**Exercise objective**
Please retype the data below line for line and leave out every picture.

======

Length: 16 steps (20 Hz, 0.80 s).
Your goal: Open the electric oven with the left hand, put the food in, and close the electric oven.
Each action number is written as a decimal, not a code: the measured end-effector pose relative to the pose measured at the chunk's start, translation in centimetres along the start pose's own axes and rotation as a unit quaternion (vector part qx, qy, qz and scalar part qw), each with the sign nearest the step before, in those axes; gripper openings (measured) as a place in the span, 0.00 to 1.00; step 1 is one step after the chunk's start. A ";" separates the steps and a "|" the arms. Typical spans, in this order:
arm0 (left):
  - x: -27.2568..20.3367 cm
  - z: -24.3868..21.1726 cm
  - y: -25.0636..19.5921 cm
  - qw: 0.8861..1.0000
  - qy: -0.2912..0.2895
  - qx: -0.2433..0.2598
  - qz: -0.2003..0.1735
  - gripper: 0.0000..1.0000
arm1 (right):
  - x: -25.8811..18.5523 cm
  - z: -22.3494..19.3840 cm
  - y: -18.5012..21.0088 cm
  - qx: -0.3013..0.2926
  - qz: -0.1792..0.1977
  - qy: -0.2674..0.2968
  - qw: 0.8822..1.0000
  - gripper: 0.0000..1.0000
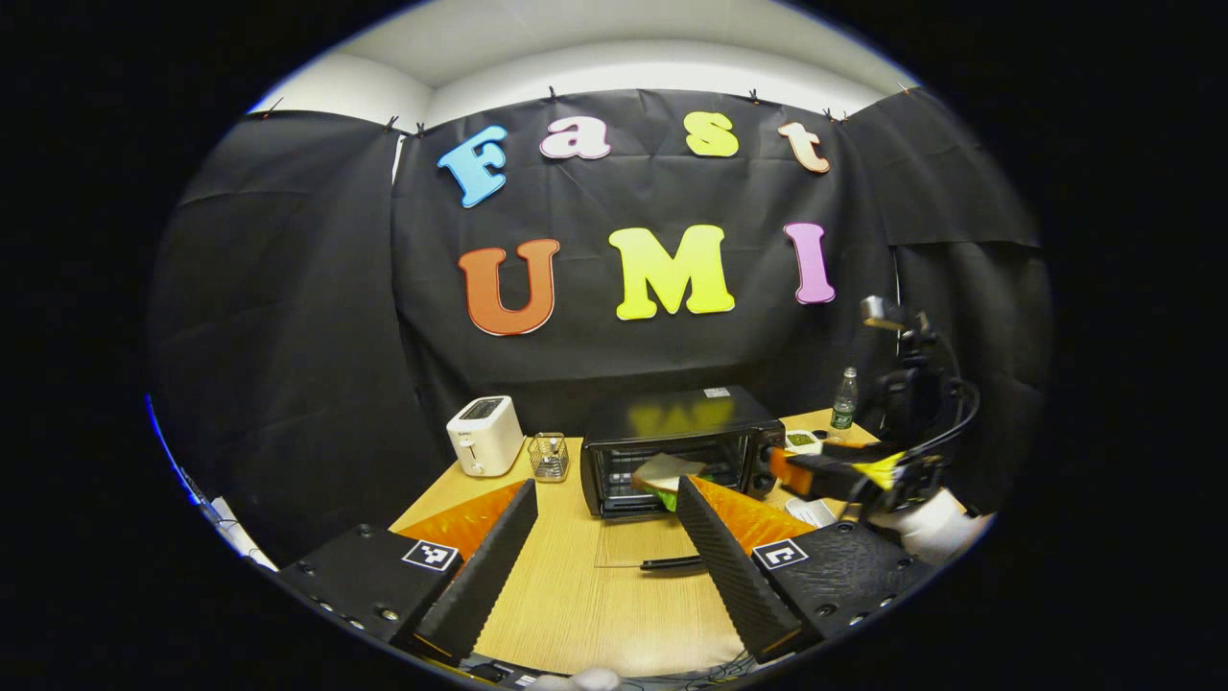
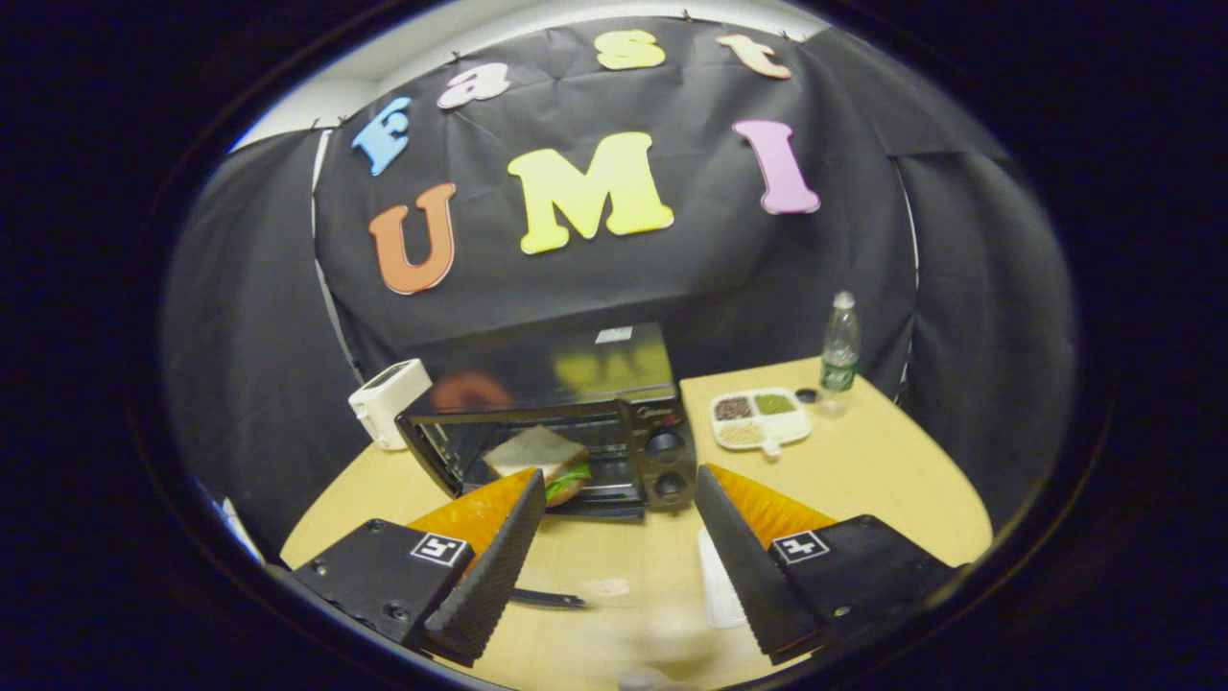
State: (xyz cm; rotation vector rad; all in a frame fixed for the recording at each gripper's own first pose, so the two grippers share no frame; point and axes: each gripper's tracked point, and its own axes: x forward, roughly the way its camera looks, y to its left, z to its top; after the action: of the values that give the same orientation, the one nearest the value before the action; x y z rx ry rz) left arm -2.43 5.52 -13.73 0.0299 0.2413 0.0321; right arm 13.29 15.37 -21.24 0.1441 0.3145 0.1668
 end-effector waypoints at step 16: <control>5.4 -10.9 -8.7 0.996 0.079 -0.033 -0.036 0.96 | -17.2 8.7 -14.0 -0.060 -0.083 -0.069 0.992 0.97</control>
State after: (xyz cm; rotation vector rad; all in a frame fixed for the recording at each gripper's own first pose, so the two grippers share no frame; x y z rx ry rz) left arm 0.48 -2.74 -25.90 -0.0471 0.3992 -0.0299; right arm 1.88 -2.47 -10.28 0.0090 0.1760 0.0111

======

**Worked solution**
Length: 16 steps (20 Hz, 0.80 s).
Your goal: Open the electric oven with the left hand, put the food in, and close the electric oven.
Each action number is written as a decimal, not a code: the measured end-effector pose relative to the pose measured at the chunk's start, translation in centimetres along the start pose's own axes and rotation as a unit quaternion (vector part qx, qy, qz and scalar part qw), each with the sign nearest the step before, in those axes; gripper openings (measured) as a place in the span, 0.00 to 1.00; step 1 is one step after the chunk's start. A ";" separates the steps and a "|" the arms. Typical spans, in this order:
arm0 (left):
  - x: -27.2568..20.3367 cm
  - z: -24.3868..21.1726 cm
  - y: -25.0636..19.5921 cm
  - qw: 0.8861..1.0000
  - qy: -0.2912..0.2895
  - qx: -0.2433..0.2598
  - qz: -0.2003..0.1735
  - gripper: 0.0000..1.0000
arm1 (right):
  - x: -25.8811..18.5523 cm
  - z: -22.3494..19.3840 cm
  - y: -18.5012..21.0088 cm
  - qx: -0.3013..0.2926
  - qz: -0.1792..0.1977
  - qy: -0.2674..0.2968
  - qw: 0.8822..1.0000
  - gripper: 0.0000..1.0000
State: (xyz cm; rotation vector rad; all in a frame fixed for the recording at each gripper's own first pose, so the two grippers share no frame; point and axes: each gripper's tracked point, and its own axes: x forward, roughly the way its camera looks, y to its left, z to its top; after the action: of the values that give the same orientation, the one nearest the value before the action; x y z rx ry rz) left arm -2.43 5.52 -13.73 0.0299 0.2413 0.0321; right arm 13.29 15.37 -21.24 0.1441 0.3145 0.1668
 end-effector waypoints at step 16: <control>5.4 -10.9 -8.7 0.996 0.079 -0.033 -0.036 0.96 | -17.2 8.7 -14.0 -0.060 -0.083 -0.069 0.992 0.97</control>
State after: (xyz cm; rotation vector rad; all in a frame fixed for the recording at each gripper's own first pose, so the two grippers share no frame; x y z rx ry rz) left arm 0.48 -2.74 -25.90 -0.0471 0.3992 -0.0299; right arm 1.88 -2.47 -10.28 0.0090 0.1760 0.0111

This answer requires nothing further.